# Who used JBLearning for their NRT-Paramedic



## asuwrestler (Mar 23, 2009)

I want to know how helpfull was it, and how similar were the questions???


----------



## reaper (Mar 23, 2009)

It has a decent test bank. I recommend it to people that getting ready to take their test. It is not there to learn from. Mainly to get you used to the type of questions and the format used.


----------



## JROD (Mar 24, 2009)

I used the Prentice Hall:EMT-achieve paramedic prep program online which wasn't bad. It was only like $20 for a year subscription or something like that.  It has four 180 question tests that cover the different areas of content you will find on the NREMT test. It also has 25-question content area tests and 10-question practice tests in each of the different areas. At the end of the test you can go back and review the entire thing including all of your right and wrong answers and the rationales for each.

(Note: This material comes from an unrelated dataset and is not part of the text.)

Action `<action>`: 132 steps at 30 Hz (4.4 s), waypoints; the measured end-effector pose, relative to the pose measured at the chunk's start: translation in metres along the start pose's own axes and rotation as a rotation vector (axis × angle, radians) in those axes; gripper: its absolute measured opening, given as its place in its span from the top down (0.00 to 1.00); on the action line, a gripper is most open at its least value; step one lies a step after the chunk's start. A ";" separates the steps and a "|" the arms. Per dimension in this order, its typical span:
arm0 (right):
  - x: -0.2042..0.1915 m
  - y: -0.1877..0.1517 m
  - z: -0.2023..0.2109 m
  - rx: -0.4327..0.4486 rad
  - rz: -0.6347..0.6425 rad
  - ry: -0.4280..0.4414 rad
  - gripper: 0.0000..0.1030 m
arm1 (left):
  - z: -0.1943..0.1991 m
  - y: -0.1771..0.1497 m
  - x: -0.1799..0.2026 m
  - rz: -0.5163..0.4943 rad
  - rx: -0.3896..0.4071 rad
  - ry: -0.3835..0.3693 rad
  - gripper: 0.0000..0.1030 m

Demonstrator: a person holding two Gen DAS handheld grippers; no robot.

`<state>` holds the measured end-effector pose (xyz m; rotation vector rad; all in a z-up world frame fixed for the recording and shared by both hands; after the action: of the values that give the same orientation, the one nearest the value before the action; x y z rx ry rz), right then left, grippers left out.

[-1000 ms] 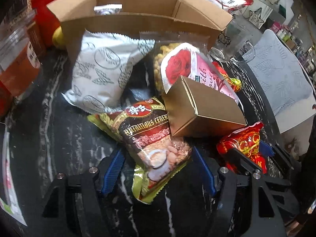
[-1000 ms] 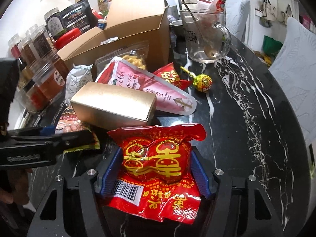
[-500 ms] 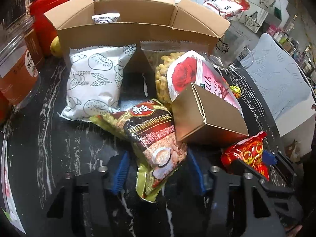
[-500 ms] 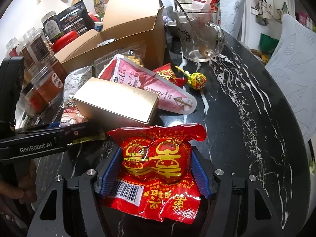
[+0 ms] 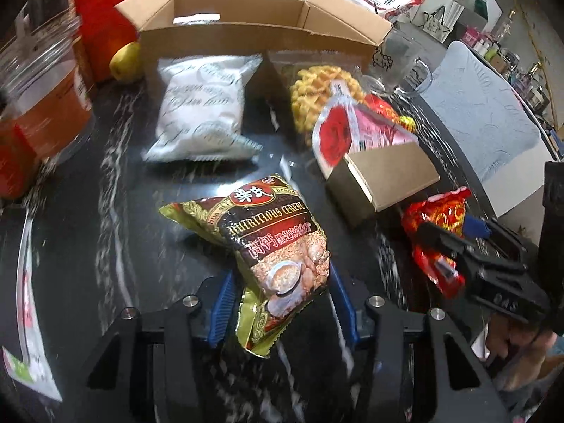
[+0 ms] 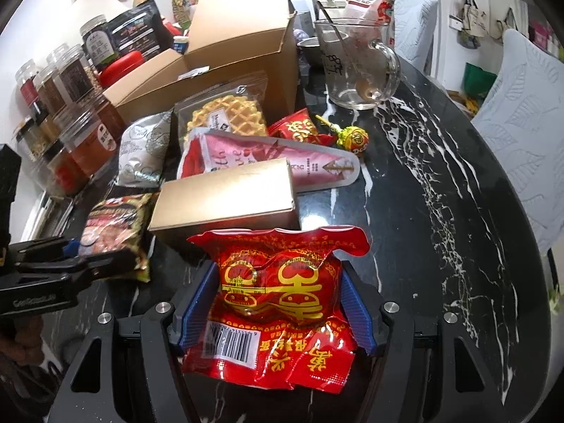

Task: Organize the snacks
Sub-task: 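Grasp the cereal bag with the left gripper while the right gripper grasps the red candy bag, then carry the cereal bag and red candy bag with both grippers into the box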

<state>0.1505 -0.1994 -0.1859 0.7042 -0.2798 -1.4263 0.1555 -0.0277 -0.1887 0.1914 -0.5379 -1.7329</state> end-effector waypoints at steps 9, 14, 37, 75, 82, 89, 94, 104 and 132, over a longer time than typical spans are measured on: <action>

I also bought the book "SUCCESS! for the Paramedic" ($27 i think) which was pretty good too.  This is basically a cliffnotes for the brady and mosby texts that are used.  It has tests for each chapter in the book and gives rationales for each answer. There are also page numbers listed with each answer so you can go back and look it up in either text book that you used during class.  

Never tried JBlearning so don't know anything about it...


----------



## exodus (Mar 24, 2009)

I bought the JBLearning for the basic, and plan on purchasing it for the paramedic. It really helped a lot making sure I was ready.  The JB learning test was actually much more difficult than the NREMT.


----------



## Ridryder911 (Mar 24, 2009)

reaper said:


> the type of questions and the format used.

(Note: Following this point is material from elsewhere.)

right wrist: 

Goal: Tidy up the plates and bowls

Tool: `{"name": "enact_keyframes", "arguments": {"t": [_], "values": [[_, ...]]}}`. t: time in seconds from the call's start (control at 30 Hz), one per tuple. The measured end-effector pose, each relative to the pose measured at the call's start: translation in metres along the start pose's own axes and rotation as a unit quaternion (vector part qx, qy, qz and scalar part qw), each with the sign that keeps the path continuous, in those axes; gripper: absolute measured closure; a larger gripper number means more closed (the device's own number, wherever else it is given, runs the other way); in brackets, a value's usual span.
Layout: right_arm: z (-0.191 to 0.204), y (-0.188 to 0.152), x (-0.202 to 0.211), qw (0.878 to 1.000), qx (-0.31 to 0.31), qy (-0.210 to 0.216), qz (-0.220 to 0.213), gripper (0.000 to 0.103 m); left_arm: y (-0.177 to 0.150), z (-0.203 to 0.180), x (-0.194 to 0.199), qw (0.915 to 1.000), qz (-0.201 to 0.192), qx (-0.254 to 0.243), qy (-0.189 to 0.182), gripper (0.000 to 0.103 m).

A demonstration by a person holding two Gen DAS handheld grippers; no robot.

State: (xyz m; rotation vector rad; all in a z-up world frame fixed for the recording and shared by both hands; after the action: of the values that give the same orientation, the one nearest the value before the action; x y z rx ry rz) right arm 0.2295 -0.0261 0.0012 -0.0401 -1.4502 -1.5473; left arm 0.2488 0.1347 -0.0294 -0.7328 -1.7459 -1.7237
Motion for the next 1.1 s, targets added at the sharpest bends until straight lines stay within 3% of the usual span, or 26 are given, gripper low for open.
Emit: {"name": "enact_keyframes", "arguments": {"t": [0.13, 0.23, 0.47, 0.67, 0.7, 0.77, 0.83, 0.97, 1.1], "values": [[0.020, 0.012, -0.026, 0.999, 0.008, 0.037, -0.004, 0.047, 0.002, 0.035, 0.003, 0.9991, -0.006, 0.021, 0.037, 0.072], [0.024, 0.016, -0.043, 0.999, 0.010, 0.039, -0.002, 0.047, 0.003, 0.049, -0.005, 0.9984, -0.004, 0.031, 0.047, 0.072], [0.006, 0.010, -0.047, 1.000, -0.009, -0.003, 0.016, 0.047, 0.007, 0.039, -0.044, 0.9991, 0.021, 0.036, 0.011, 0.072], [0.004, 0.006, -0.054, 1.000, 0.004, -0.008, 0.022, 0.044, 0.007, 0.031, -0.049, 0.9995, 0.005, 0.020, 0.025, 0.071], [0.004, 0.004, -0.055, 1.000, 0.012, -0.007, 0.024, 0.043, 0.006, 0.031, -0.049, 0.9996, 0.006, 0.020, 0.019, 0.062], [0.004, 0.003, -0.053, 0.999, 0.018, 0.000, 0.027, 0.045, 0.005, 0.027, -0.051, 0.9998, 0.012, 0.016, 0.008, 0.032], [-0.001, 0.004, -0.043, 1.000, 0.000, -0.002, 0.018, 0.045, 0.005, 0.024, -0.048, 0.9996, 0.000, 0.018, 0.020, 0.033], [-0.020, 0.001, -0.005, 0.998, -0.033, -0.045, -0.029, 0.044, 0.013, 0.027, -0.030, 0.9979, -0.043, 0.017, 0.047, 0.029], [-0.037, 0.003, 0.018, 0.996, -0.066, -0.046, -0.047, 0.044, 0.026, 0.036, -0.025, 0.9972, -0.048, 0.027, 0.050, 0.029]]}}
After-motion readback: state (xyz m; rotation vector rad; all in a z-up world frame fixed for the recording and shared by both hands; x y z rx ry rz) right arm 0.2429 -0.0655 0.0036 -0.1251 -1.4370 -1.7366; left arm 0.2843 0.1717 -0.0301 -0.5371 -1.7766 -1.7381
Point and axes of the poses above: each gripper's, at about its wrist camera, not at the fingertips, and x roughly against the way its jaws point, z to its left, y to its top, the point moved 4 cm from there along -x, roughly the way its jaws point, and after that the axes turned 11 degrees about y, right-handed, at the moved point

Is simple. Don't expect a lot of scenario details. Registry prefers to leave the ..."_One sunny day, in the month of May"..._ type of B.S. out. Straight forward, look at the question. See what it is really asking you. 

This is part of the problem with canidates.. they do not read the question; they assume  what it is asking before finishing the question. Look at the parameters. Examine patients before A, B, C's and know the difference between ventilation and oxygenation, and when patients should be ventilated. 

People make the test harder than it is. Why? Because they are comparing it to their class or school; when in fact it is *not!* Nor is the books they read from.. albeit Brady, Mosby, whatever! NREMT tests over prehospital minimal knowledge of the duties, requirements of being an EMT and the medicine of EMS. 

Mosts texts give you their impression of what care should be like and how it should be performed.. again their version. They are all supposed to follow NHTSA curriculum but then again.. supposed is a big statement. 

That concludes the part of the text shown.